- **WORK ORDER**
Return each line of the listing that contains the string "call".

- **PROVIDED MATERIAL**

--------------------

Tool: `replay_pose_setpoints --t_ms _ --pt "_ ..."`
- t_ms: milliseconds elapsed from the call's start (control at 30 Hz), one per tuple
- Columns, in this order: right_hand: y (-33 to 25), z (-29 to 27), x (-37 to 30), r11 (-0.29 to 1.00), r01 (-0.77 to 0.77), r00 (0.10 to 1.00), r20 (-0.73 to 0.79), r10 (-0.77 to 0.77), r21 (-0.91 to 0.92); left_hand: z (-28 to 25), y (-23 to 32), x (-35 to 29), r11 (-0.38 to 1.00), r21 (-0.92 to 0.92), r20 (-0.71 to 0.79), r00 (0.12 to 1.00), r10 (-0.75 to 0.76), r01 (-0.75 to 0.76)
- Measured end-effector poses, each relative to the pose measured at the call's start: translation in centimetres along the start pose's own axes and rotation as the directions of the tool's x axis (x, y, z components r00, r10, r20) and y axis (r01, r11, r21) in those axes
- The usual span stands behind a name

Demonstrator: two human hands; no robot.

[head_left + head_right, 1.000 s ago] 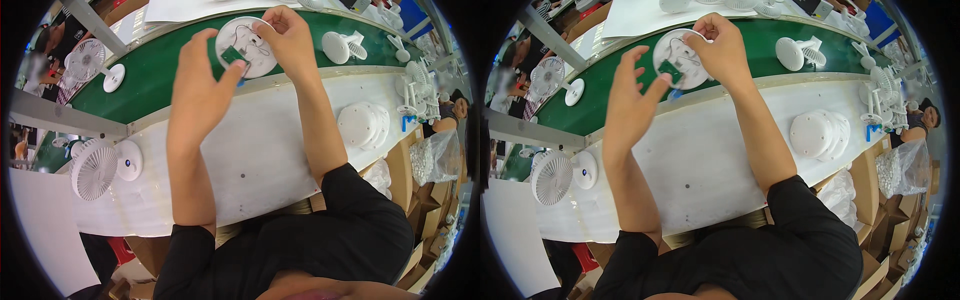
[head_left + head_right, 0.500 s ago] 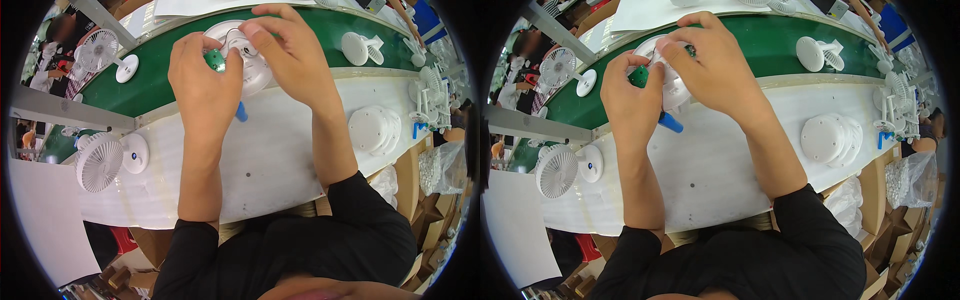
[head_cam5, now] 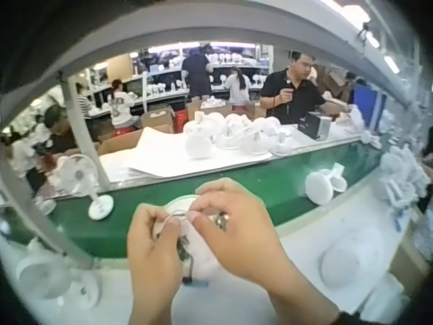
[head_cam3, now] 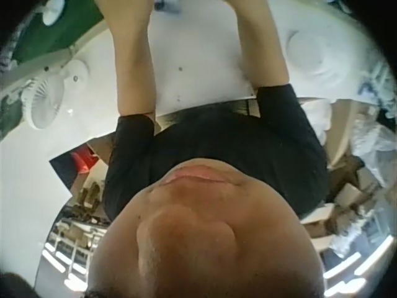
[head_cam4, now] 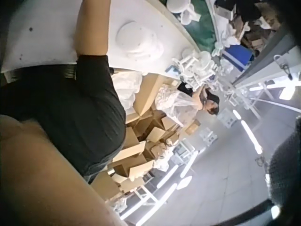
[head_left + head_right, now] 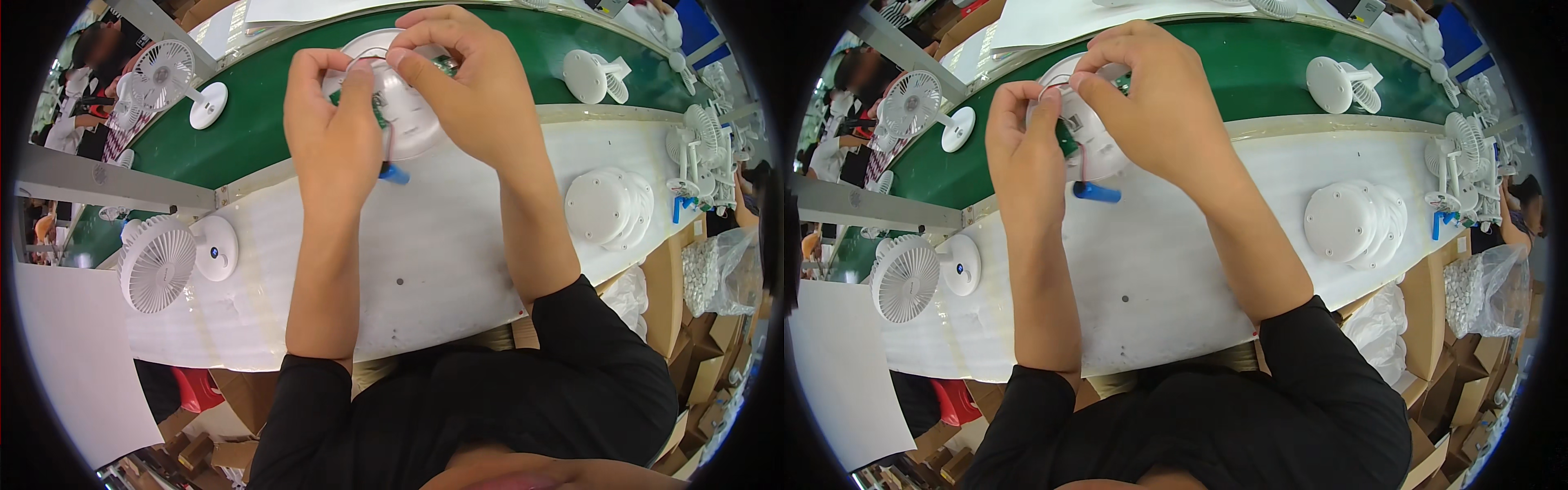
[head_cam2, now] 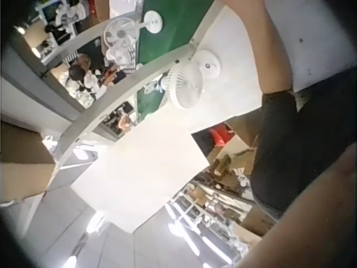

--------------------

- **RESULT OF THIS TASK**
- t_ms: milliseconds elapsed from the call's start (control at 30 Hz), one per tuple
- Measured end-effector poses, each relative to the pose measured at the call's start: translation in centimetres along the start pose's own axes and rotation as the directions of the tool's x axis (x, y, z components r00, r10, r20) and y axis (r01, r11, r21) in those axes

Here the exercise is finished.